David Zink Yi presents his newest ceramic works at the Carlone Contemporary Hall. The anatomically precise, cast tentacles of a dissected octopus will make for an unexpected sight amidst the baroque splendour of the Belvedere. The antecedent violence of dismemberment stands as a symbol for the process of artistic creation and human appropriation.
Despite comprising head and limbs, squids are creatures most dissimilar to humans. They have the power to light up their skin and extremities and change their body shape and appearance in a matter of seconds. Living in the eternal darkness of oceanic depths, the light they are accustomed to is solely their own. As the antipode of the human, for Zink Yi they intrinsically represent the alien. These objects of his, in addition, explore the limits of ceramic as material; in working with it, the process of transformation is never predictable and always contains an alchemical element.

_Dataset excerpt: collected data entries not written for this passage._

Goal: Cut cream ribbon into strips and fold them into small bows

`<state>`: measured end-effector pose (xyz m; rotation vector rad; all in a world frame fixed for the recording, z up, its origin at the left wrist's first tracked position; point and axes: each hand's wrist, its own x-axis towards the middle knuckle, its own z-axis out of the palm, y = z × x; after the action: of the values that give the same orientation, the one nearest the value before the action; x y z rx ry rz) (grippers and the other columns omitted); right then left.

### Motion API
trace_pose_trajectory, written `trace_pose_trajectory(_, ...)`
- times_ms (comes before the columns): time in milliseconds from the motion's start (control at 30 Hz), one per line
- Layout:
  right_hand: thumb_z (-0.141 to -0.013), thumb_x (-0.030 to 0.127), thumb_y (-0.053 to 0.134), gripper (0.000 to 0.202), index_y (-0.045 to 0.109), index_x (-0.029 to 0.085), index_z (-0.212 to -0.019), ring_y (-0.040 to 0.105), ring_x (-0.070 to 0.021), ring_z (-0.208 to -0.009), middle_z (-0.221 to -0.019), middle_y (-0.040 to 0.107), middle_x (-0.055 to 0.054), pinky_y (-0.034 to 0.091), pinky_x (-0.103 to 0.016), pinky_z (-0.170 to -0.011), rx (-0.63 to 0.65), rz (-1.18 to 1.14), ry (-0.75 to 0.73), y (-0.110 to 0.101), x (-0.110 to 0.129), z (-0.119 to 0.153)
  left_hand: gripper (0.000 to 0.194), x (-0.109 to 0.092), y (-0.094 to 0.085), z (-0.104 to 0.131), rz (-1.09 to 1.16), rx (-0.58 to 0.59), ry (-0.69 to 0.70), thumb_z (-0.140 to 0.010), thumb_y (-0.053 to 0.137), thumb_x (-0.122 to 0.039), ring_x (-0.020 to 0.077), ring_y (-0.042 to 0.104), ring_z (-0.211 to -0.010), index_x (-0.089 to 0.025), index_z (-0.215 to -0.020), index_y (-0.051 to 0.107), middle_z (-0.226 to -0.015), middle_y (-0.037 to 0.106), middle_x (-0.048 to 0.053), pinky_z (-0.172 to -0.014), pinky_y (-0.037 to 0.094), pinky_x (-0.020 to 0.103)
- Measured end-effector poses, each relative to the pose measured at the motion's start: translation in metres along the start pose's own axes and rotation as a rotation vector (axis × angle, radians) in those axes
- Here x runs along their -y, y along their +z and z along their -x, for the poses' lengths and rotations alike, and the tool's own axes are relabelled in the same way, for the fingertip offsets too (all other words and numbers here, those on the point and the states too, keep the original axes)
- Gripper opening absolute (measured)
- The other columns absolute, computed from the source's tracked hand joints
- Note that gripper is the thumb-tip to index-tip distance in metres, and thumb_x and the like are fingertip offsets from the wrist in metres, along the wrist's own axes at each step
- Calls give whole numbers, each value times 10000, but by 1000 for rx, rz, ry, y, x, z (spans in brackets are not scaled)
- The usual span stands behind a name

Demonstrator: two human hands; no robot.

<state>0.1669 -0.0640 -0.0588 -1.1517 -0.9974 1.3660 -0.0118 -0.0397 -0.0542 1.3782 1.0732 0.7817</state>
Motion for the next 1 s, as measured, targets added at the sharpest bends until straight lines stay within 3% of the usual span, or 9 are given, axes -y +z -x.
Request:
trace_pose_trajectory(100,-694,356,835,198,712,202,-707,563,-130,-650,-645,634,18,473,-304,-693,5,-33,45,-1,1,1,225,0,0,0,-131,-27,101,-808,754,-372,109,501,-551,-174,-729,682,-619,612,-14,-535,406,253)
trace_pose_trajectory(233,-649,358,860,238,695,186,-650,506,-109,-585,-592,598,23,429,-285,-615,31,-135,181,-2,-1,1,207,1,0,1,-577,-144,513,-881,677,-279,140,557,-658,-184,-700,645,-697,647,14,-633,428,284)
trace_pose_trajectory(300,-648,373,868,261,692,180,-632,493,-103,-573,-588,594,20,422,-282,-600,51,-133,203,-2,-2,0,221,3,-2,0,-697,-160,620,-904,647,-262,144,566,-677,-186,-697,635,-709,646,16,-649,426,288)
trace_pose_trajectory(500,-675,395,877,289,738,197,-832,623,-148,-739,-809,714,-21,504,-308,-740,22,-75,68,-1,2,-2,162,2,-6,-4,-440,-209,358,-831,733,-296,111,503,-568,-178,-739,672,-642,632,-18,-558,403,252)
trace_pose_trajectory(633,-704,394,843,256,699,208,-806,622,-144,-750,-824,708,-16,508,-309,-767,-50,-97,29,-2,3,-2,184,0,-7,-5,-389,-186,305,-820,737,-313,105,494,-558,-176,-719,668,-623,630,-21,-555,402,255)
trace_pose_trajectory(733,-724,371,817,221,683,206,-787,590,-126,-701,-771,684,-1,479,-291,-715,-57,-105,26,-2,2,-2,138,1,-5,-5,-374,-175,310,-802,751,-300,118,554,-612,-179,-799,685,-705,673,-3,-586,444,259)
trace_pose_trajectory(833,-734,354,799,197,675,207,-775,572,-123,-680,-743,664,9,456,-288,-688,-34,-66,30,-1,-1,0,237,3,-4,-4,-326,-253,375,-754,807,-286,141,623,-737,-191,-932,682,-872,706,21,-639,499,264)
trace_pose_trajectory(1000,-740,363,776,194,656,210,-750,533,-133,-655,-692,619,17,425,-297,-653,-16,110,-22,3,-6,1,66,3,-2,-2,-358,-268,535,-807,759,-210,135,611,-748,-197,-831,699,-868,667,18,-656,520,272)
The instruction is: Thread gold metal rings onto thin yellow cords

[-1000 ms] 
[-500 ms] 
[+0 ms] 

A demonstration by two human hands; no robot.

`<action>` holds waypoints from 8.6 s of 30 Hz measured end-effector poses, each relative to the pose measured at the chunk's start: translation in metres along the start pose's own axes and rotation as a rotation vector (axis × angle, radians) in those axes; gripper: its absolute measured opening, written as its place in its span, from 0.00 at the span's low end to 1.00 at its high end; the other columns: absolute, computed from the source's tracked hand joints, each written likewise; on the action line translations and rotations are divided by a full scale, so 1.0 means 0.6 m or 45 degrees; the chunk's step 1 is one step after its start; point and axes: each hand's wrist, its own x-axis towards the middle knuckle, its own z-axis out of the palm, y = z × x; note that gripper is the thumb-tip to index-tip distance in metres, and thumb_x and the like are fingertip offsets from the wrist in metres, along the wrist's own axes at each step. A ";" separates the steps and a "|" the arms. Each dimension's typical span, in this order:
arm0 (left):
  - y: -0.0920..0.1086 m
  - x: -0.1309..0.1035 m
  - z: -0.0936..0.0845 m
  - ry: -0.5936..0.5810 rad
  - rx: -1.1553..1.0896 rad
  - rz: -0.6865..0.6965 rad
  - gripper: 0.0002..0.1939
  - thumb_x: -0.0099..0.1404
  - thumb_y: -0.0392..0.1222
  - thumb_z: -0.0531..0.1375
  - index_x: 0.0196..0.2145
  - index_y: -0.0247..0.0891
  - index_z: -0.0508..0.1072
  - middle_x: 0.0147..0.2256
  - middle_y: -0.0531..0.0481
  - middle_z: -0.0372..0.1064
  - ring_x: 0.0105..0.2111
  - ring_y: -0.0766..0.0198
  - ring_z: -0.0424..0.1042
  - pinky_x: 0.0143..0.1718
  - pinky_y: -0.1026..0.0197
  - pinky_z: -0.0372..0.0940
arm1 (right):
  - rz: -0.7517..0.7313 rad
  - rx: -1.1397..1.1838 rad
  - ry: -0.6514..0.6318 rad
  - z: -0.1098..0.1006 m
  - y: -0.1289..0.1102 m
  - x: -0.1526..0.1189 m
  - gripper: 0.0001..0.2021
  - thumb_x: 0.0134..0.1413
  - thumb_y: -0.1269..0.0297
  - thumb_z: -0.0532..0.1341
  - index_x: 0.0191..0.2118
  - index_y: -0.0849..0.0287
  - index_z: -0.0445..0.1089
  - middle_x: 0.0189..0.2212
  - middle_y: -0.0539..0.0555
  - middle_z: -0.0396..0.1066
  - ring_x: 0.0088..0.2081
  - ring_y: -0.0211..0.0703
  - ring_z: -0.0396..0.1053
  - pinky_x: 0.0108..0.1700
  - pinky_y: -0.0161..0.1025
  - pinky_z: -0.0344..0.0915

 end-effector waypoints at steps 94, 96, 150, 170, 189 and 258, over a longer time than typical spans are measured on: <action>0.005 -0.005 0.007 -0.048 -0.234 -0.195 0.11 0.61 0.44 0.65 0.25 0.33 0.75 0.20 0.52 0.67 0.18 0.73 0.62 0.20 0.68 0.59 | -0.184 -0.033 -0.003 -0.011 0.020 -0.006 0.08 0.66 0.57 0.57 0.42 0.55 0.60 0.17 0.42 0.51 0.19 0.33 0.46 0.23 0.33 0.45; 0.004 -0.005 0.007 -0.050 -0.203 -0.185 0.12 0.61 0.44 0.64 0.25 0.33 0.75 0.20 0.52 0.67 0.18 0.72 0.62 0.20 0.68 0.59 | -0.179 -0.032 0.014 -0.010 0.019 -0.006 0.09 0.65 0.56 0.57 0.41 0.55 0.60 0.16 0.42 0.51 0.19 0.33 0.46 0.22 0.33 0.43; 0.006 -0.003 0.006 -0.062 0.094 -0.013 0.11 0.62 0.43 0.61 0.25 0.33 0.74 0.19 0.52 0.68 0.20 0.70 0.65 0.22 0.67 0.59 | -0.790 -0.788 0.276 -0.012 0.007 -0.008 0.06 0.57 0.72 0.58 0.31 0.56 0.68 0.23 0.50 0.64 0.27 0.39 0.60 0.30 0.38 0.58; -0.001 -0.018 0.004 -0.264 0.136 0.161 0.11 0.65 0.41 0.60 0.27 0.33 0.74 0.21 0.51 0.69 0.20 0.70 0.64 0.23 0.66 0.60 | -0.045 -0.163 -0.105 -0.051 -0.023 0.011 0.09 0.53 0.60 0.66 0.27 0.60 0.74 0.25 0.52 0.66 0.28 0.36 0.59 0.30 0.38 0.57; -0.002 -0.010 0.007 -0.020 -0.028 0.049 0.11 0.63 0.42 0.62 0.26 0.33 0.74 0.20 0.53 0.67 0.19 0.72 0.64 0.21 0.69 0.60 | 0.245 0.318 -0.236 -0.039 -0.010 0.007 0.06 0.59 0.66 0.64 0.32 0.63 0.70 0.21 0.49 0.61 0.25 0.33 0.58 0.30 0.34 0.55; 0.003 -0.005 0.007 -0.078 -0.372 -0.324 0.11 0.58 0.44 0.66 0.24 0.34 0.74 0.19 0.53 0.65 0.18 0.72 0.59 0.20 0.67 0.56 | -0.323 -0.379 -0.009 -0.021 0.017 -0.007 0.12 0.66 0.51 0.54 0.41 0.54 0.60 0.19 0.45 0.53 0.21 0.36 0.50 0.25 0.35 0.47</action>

Born in 1973 in Peru, Zink Yi completed an apprenticeship for wood sculpture in Munich, followed by studies at the Academy of Fine Arts in Munich and the University of Fine Arts in Berlin. In 2012 he was represented at the Neuer Berliner Kunstverein with a solo show and, in 2013, exhibited at the 55th Venice Biennale. In his multidisciplinary work the artist traces social structures and the construction of identity and explores the artistic creative process. Zink Yi lives and works in Berlin.